# WHAT IS EXPECTED:
All lines holding the string "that" should be copied from the data below.

--- START ---

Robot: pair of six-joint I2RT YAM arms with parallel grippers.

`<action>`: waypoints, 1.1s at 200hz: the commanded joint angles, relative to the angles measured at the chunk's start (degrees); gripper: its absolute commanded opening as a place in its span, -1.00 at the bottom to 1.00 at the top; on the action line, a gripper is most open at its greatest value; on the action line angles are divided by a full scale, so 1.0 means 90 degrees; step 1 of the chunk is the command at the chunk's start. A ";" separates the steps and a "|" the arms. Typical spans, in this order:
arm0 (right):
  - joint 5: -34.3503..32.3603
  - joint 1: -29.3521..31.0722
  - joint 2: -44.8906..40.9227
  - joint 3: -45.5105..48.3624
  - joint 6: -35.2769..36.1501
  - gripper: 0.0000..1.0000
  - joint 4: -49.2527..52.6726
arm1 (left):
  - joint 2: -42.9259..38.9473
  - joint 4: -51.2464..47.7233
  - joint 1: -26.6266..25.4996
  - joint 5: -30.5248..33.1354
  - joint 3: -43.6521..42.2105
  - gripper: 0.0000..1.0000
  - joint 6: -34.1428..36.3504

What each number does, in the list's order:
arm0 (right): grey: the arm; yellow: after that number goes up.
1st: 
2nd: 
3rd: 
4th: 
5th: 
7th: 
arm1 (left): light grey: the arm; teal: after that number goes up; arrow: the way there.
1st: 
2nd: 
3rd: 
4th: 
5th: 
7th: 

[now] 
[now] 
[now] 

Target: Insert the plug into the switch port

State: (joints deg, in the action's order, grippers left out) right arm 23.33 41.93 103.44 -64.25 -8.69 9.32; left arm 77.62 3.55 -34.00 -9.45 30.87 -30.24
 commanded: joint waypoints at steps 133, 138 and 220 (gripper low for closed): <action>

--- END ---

# RESPONSE TO THE TASK:
arm0 (right): grey: the arm; yellow: after that number goes up.
arm1 (left): light grey: the arm; teal: after that number goes up; arrow: the way there.

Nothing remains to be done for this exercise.